Impacts of bid rigging

Bid rigging leads to uncompetitive tender processes that can result in organisations paying higher prices or
receiving lower quality goods or services. Businesses that are the victims of bid rigging can pass on extra costs
or reduced quality to consumers and other businesses in the supply chain.

If a government agency pays an inflated price for services provided by tender, these additional costs or reduced
quality are eventually passed on to taxpayers.

Certain patterns in bids can give rise to suspicion of collusion. Situations of suspicious behavior are the
following (illustrative and not exhaustive):

1. The bid offers by different bidders contain same or similar errors and irregularities (spelling, grammatical and
calculation). This may indicate that the designated bid winner has prepared all other bids (of the losers).

2. Bid documents contain the same corrections and alterations indicating last minute changes.

3. A bidder seeks a bid package for himself/herself and also for the competitor.

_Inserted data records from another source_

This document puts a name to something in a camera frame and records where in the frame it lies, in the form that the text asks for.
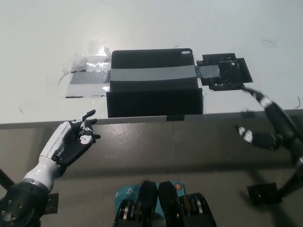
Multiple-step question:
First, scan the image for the white and black left hand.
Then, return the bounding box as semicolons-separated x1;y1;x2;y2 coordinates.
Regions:
39;109;101;178

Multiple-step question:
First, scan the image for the white and black right hand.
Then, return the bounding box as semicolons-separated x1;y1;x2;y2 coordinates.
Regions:
233;86;303;167

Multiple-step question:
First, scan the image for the black folded tablet cover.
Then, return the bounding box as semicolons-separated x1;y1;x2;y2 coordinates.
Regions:
106;48;204;119

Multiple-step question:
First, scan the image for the black and teal robot torso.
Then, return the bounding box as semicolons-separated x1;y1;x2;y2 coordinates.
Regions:
112;180;217;227

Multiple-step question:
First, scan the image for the black diagonal stand strut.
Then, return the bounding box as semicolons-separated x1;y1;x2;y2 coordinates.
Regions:
0;167;15;191
278;169;303;197

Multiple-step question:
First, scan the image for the crumpled clear tape patch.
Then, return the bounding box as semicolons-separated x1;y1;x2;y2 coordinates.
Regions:
62;39;112;99

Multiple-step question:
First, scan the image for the black printed lattice fixture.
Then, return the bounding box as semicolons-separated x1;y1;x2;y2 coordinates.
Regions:
196;52;254;92

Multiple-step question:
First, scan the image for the small black tape piece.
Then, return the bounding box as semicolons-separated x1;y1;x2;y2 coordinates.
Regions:
166;115;186;122

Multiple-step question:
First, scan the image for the grey tape strip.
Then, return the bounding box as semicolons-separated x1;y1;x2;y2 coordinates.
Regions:
109;65;221;83

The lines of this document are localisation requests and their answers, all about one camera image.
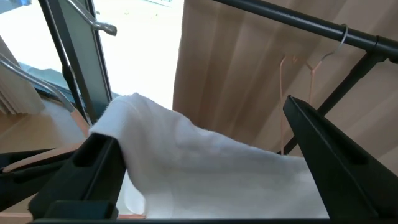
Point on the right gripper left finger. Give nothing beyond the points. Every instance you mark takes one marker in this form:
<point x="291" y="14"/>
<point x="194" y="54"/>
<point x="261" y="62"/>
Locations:
<point x="99" y="186"/>

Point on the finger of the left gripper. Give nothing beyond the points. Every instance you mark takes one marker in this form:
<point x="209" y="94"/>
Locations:
<point x="25" y="183"/>
<point x="18" y="157"/>

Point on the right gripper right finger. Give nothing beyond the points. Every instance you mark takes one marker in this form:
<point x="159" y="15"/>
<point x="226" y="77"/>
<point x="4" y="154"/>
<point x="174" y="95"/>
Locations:
<point x="339" y="186"/>

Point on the white printed T-shirt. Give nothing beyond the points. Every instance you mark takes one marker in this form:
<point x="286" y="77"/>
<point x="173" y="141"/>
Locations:
<point x="202" y="174"/>

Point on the black clothes rack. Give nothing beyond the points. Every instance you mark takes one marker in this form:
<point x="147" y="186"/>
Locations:
<point x="311" y="25"/>

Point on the white curtain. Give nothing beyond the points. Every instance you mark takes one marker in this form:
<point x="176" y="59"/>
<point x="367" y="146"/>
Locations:
<point x="18" y="93"/>

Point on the beige curtain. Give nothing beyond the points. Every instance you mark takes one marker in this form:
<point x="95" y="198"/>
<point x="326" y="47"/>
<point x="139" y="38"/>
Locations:
<point x="233" y="77"/>

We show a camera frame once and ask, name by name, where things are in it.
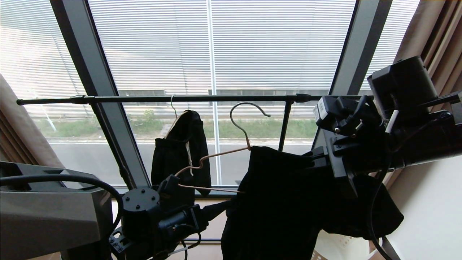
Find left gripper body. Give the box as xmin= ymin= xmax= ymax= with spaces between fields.
xmin=158 ymin=204 xmax=210 ymax=237

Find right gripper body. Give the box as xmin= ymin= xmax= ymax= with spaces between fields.
xmin=310 ymin=128 xmax=392 ymax=200

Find black drawstring shorts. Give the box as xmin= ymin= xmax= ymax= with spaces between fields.
xmin=151 ymin=110 xmax=212 ymax=198

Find black garment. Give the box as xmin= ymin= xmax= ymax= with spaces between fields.
xmin=221 ymin=146 xmax=405 ymax=260

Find pink clothes hanger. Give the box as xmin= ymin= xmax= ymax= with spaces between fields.
xmin=174 ymin=102 xmax=271 ymax=194
xmin=164 ymin=95 xmax=192 ymax=139

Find white laundry basket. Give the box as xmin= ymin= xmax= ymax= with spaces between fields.
xmin=310 ymin=231 xmax=372 ymax=260

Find black clothes rack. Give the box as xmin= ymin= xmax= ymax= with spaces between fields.
xmin=16 ymin=94 xmax=361 ymax=243

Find beige curtain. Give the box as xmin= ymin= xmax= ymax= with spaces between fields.
xmin=0 ymin=74 xmax=65 ymax=168
xmin=361 ymin=0 xmax=462 ymax=188

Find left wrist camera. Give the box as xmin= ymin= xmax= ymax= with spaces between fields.
xmin=157 ymin=174 xmax=196 ymax=212

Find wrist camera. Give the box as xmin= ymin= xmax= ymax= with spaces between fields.
xmin=313 ymin=96 xmax=375 ymax=137
xmin=157 ymin=174 xmax=196 ymax=212

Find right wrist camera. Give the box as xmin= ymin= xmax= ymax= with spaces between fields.
xmin=313 ymin=96 xmax=375 ymax=137

4. A bidder submits his/her bid and also the competitor's.

5. A bidder submits an offer, which is not capable of being successfully honoured/performed. 6. A party brings
multiple bids to a bid opening and submits its bid only after coming to know as to who else is bidding.

7. A bidder makes a statement indicating advance knowledge of the offers of the competitors. 8. A bidder makes
a statement that a bid is a 'complementary', 'token' or 'cover' bid.
9. A bidder makes a statement that the bidders have discussed prices and reached an understanding.

COMMISSION'S POWERS Section 27 empowers the Commission to pass cease and desist order, impose
penalty, award compensation to parties, direct modification of agreements or pass any such other order as it may
deem fit, when after inquiry the Commission finds that any agreement is in contravention of section 3.